Working with only drums, bass guitar and vocals, the group inspired mass shout-alongs and frenzied crowdsurfing at their last show. Strals added to the good humor and energy by making his way in to the audience to dance and confront fans.

"It was really emotional; it was powerful," said Dan Deacon, who opened Double Dagger's final show with a solo set of his joyful electronic music.

"They were super strong performers, they were in their prime, at the peak of their popularity," Deacon said. "It must have been a difficult decision to stop being a band, but, I think they just didn't want to repeat themselves and they didn't want to fade away.

"They'd rather explode."

***

The Ottobar could have been mistaken for a pool or sauna on the night of Double Dagger's final show. The people there -- most of them soaked in sweat -- filed out, or stayed inside to loiter and remember, or to say thanks to the men who brought them together.

A line formed around Strals as fans said their farewells and offered their gratitude.

One young man asked Strals to sign his red, penguin-covered felt pajamas.

"That's the weirdest thing I've ever signed," Strals said.

Another young man, with a very short mohawk and wearing a blue Double Dagger T-shirt, approached Strals, and the two shared a hug.

"Thanks for everything, Keenon," Strals said.

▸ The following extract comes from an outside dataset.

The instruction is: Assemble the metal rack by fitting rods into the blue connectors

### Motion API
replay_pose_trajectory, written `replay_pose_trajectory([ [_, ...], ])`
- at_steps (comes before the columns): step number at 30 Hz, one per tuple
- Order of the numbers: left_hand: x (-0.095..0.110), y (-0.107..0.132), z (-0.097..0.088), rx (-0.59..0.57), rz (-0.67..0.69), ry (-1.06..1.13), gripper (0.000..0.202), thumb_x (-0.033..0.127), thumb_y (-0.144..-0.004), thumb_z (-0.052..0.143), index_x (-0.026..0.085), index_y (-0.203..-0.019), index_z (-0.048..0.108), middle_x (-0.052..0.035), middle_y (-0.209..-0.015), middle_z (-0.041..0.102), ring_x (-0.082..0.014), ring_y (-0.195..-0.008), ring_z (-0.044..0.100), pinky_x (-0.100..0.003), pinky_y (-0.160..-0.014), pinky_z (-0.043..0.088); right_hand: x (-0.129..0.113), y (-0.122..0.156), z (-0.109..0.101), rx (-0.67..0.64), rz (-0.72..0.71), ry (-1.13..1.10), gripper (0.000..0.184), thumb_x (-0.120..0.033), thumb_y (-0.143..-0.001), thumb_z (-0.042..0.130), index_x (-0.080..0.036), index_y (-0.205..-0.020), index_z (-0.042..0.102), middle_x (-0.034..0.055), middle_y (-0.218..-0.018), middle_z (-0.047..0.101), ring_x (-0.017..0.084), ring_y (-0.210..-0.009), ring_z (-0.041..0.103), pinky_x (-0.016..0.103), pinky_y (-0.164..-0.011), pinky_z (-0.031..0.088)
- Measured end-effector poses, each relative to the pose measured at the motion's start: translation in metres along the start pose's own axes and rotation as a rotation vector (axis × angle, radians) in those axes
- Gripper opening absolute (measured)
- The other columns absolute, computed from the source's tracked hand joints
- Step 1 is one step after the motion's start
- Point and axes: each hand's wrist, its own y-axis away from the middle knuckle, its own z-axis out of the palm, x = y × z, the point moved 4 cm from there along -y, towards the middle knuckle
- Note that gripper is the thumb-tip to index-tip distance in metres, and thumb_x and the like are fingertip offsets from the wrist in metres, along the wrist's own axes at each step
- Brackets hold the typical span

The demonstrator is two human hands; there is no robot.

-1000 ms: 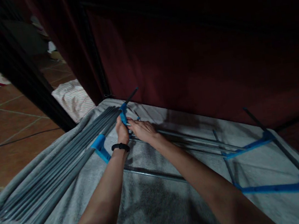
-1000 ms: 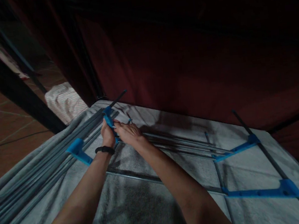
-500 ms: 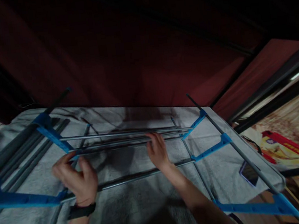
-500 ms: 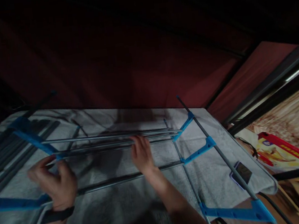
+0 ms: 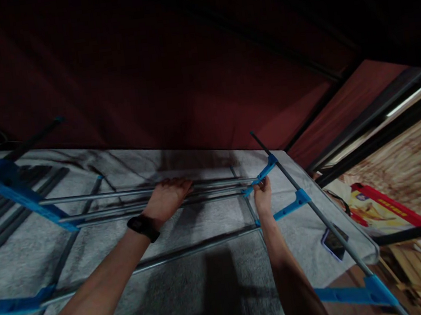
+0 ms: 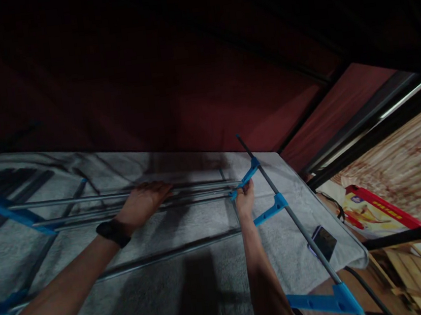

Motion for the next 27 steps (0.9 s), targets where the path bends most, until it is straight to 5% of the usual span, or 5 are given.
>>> replay_pose_trajectory([
  [7,-0.009,0.002,-0.003,0.006,-0.036,-0.035,0.033,0.038,-0.099,0.041,0.023,-0.112,0.067,-0.0100,-0.096,0.072,-0.0278,-0.087,0.067,-0.037,-0.072,0.045,0.000,-0.008,0.001,0.028,0.029,0.048,0.039,-0.038,-0.080,0.046,-0.018,-0.113,0.050,0.0090,-0.099,0.065,0.019,-0.088,0.062,0.033,-0.083,0.050],
  [14,-0.005,0.003,-0.007,-0.051,-0.011,-0.004,0.032,0.036,-0.100,0.040,0.022,-0.109,0.066,-0.0092,-0.096,0.072,-0.0248,-0.085,0.068,-0.033,-0.069,0.044,-0.002,-0.013,-0.004,0.073,-0.016,0.084,0.025,-0.039,-0.079,0.048,-0.021,-0.095,0.053,0.0057,-0.089,0.066,0.020,-0.079,0.060,0.032,-0.077,0.046],
  [27,-0.012,-0.001,-0.006,-0.164,-0.029,-0.072,0.037,0.042,-0.101,0.034,0.022,-0.109,0.064,-0.0081,-0.090,0.074,-0.0268,-0.080,0.070,-0.033,-0.062,0.040,-0.008,-0.013,-0.006,0.055,0.004,0.142,0.027,-0.046,-0.083,0.049,-0.021,-0.088,0.058,0.0051,-0.080,0.068,0.021,-0.076,0.059,0.029,-0.070,0.042],
])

"My mother wants you to sign this shirt," said a teenage boy with dreadlocks. Strals obliged as the boy pointed to his mother in the balcony.

Strals said the boy and his mother have been attending Double Dagger shows for the last four years.

"In the weeks leading up to it, I was sure I was going to cry," Strals said of the final show a few days later. "But it didn't happen because I think I was just so happy. The response from the audience was just so overwhelming.

"The only time I got really sad," Strals said, "was when Bruce and Denny were playing (instrumental) "Neon Gray" and it's just because I don't sing. It gave me this pause where I could think about what was happening and it just hit me, 'I love this song. And this is the last time I'm going to hear them play it.'

"It was really intense for everyone in the room, I think. At the end of it, there was all these kids who came up to me, who said that our music has gotten them through good times and also through hard times and there were multiple people at the different shows who said they started playing music because of us.

"This morning," Strals said, "there was an e-mail that the band got that was an mp3 from this kid who started his band a couple months ago because of us. So he wanted to share that with us. And that's huge. That's so huge."